I have an attention-based encoder-decoder architecture for doing speech recognition.
In order to make sure that everything is fine with the model, I tried to train it on couple of samples and test it on the same ones, to see if it will remember them. What I noticed is that it only remembers one sentence.
For example, if I use 4 samples and batch size of 4, the model will predict only one sentence and repeat it for all the other samples. This doesn’t make sense because the loss gets really low (below 0), so I would assume that it has learned all the samples.

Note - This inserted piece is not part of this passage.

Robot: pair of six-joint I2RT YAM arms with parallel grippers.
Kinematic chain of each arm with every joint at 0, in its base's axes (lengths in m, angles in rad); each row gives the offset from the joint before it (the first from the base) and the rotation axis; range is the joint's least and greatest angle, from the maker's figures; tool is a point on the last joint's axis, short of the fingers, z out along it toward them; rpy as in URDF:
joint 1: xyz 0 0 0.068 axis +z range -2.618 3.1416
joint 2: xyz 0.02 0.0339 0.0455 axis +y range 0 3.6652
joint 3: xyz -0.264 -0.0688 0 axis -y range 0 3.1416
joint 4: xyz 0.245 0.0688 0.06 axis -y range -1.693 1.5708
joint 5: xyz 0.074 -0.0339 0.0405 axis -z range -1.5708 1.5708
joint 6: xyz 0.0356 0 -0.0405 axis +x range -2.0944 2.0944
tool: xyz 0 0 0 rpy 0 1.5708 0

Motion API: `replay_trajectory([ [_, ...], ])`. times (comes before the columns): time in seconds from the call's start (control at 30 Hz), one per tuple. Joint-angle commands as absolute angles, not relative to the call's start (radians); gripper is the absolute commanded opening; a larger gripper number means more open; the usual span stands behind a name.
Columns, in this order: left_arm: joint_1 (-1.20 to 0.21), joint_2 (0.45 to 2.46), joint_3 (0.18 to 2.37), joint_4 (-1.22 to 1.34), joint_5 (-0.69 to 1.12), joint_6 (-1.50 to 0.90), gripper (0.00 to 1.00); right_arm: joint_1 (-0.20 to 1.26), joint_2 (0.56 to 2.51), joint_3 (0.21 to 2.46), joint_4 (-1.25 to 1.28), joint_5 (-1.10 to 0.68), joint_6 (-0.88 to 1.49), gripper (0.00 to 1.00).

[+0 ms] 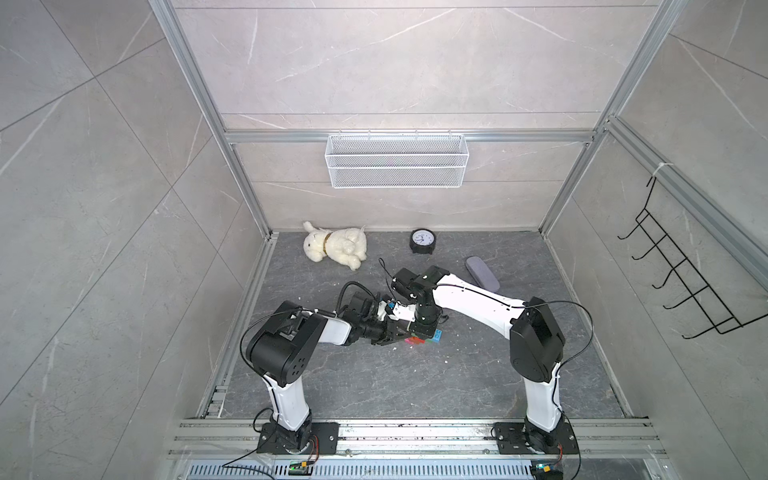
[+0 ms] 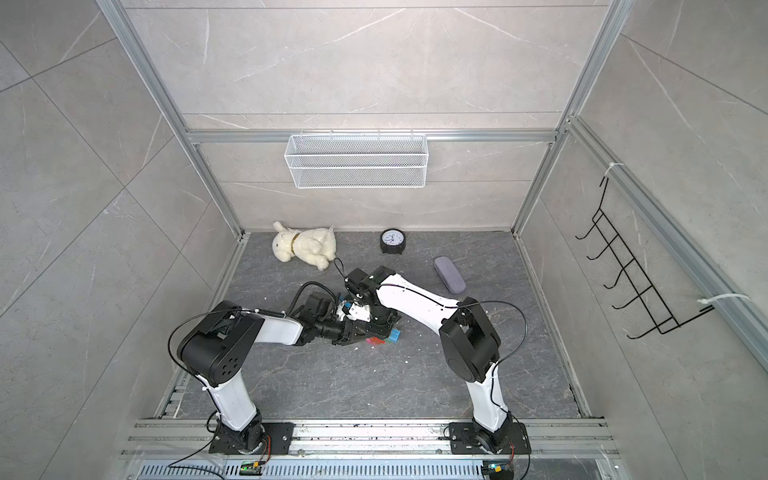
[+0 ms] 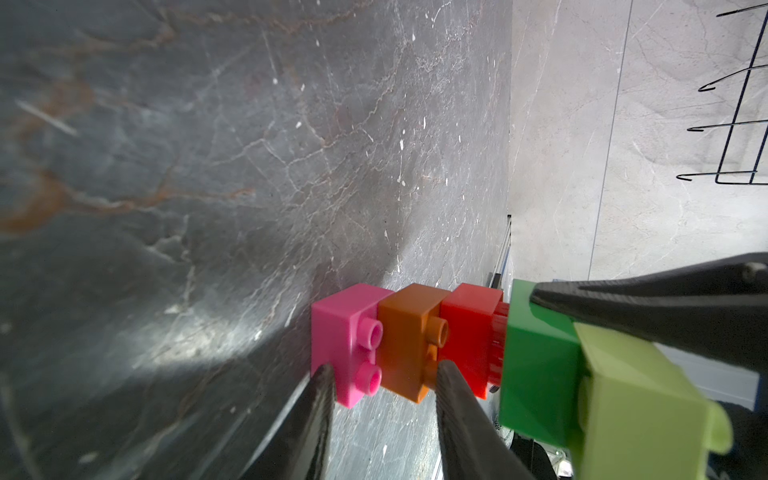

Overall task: Assemble the letter y with lego
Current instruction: Assemble the lego brick with the lego brick.

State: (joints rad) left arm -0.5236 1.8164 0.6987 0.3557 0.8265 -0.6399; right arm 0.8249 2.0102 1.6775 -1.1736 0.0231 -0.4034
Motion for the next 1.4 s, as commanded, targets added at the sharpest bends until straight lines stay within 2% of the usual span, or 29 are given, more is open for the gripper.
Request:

First I thought that maybe during training the loss function gets only one example and not the whole batch but when I checked the size it seemed ok.
Then I thought that something might be wrong with the decoding phase, so I removed the beam search decoding and added greedy decoding strategy but the issue remained.

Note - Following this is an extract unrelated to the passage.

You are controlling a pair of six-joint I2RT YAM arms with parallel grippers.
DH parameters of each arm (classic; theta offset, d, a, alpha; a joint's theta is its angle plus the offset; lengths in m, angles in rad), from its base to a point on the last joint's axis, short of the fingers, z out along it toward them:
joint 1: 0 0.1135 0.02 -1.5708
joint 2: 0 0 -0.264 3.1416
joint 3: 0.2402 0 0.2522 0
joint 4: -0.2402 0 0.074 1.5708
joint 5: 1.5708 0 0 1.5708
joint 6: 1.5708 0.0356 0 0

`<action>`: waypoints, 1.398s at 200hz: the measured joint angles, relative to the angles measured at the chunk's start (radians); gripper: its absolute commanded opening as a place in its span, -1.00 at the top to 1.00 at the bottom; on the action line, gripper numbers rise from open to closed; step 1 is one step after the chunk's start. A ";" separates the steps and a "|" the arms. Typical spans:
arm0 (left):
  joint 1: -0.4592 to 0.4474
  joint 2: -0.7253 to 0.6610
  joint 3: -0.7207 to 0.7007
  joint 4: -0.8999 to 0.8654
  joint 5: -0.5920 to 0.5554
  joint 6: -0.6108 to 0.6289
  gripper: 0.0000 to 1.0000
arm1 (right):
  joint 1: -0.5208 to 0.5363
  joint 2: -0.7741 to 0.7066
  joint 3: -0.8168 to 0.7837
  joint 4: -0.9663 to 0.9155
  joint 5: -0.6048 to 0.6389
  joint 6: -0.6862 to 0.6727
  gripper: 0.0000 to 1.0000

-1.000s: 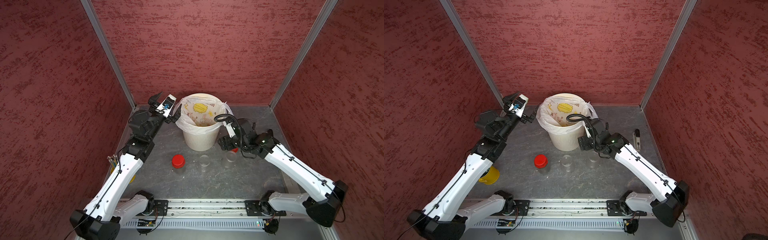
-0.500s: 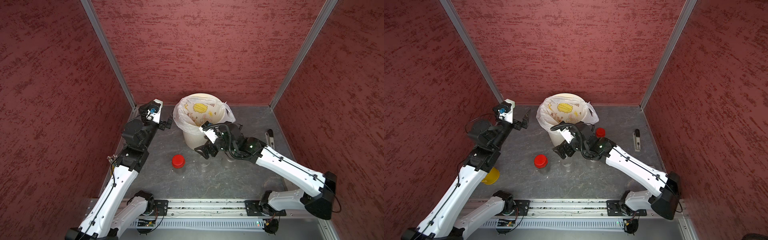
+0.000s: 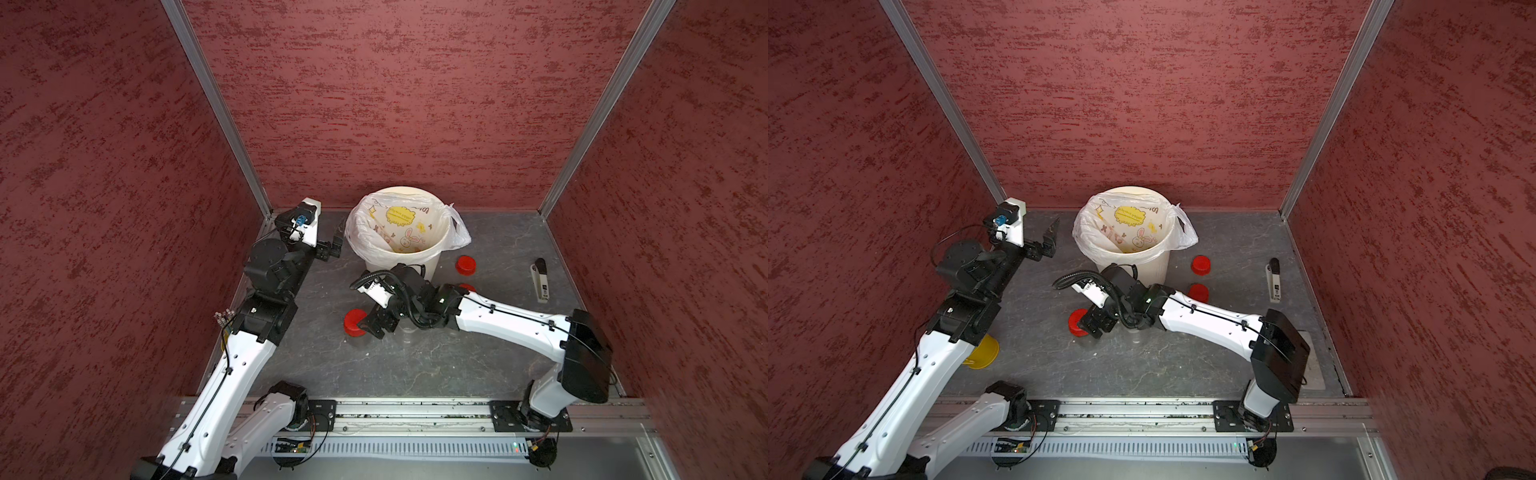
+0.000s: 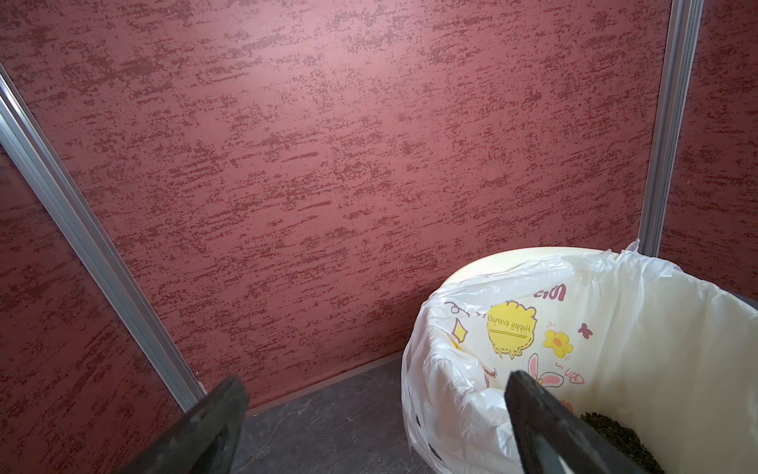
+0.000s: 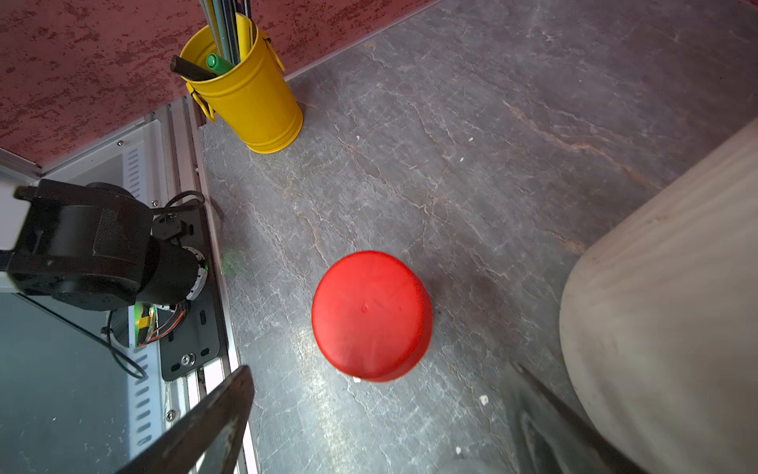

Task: Empty moldy tea leaves from jars
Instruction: Pick up the jar from the center of the board.

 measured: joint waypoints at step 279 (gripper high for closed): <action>0.042 -0.033 -0.021 -0.001 0.009 -0.003 -0.99 | 0.053 0.257 0.162 -0.049 0.074 0.005 -0.76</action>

After a lot of debugging, I noticed that this happens only with Adadelta optimizer. If I use Adam for example, it manages to remember all the examples and get 0 word error rate.
So, I assume that either something is wrong with Adadelta, or I am not using it properly.
My model is defined as:
class Encoder(nn.Module):
def __init__(self, input_tensor, hidden_size, num_layers, batch_size, device):
super(Encoder, self).__init__()
self.input_tensor = input_tensor
self.hidden_size = hidden_size
self.num_layers = num_layers
self.batch_size = batch_size
self.dropout = nn.Dropout(0.1)
self.device = device
self.lstm = nn.LSTM(self.input_tensor,
self.hidden_size,
num_layers=3,
bidirectional=True
)
def forward(self, input_tensor, input_feature_lengths):
input_tensor = pack_padded_sequence(input_tensor, input_feature_lengths)
output, hidden = self.lstm(input_tensor)
output = pad_packed_sequence(output)[0]
output = output[:, :, :self.hidden_size] + output[:, : ,self.hidden_size:]
output = self.dropout(output)
return output, hidden
# Attention decoder
class Decoder(nn.Module):
def __init__(self, embedding_dim, hidden_size, output_size, num_layers, encoder_num_layers, batch_size, attention_type, device):
super(Decoder, self).__init__()
self.hidden_size = hidden_size
self.output_size = output_size
self.embedding_dim = embedding_dim
self.num_layers = num_layers
self.encoder_num_layers = encoder_num_layers
self.batch_size = batch_size
self.attention_type = attention_type
self.dropout = nn.Dropout(0.1)
self.device = device
self.embedding = nn.Embedding(output_size, embedding_dim)
self.lstm = nn.LSTM(self.embedding_dim,
self.hidden_size,
num_layers=self.num_layers,
bidirectional=False)
self.out = nn.Linear(self.hidden_size*2, self.output_size)
def forward(self, input_tensor, decoder_hidden, encoder_output):
embedding = self.embedding(input_tensor)
embedding = embedding.permute(1, 0, 2)
# --- multiplicative attention ---
lstm_output, lstm_hidden = self.lstm(embedding, decoder_hidden)
scores = self.dot_attention_score(encoder_output, lstm_output)
scores = scores.permute(1, 0, 2)
attn_weights = F.softmax(scores, dim=0)
context = torch.bmm(attn_weights.permute(1, 2 ,0), encoder_output.permute(1, 0, 2))
context = context.permute(1, 0, 2)
output = torch.cat((context, lstm_output), -1)
output = self.out(output[0])
# --- end multiplicative attention ---
output = self.dropout(output)
output = F.log_softmax(output, 1)
return output, lstm_hidden
def dot_attention_score(self, encoder_output, lstm_output):
scores = torch.bmm(encoder_output.permute(1, 0, 2), lstm_output.permute(1, 2, 0))
return scores
The way that I am initializing the optimizers is:
encoder_optimizer = optim.Adadelta(encoder.parameters())
decoder_optimizer = optim.Adadelta(decoder.parameters())
Has anyone experienced something similar with Adadelta, or could the issue be somewhere else in the code?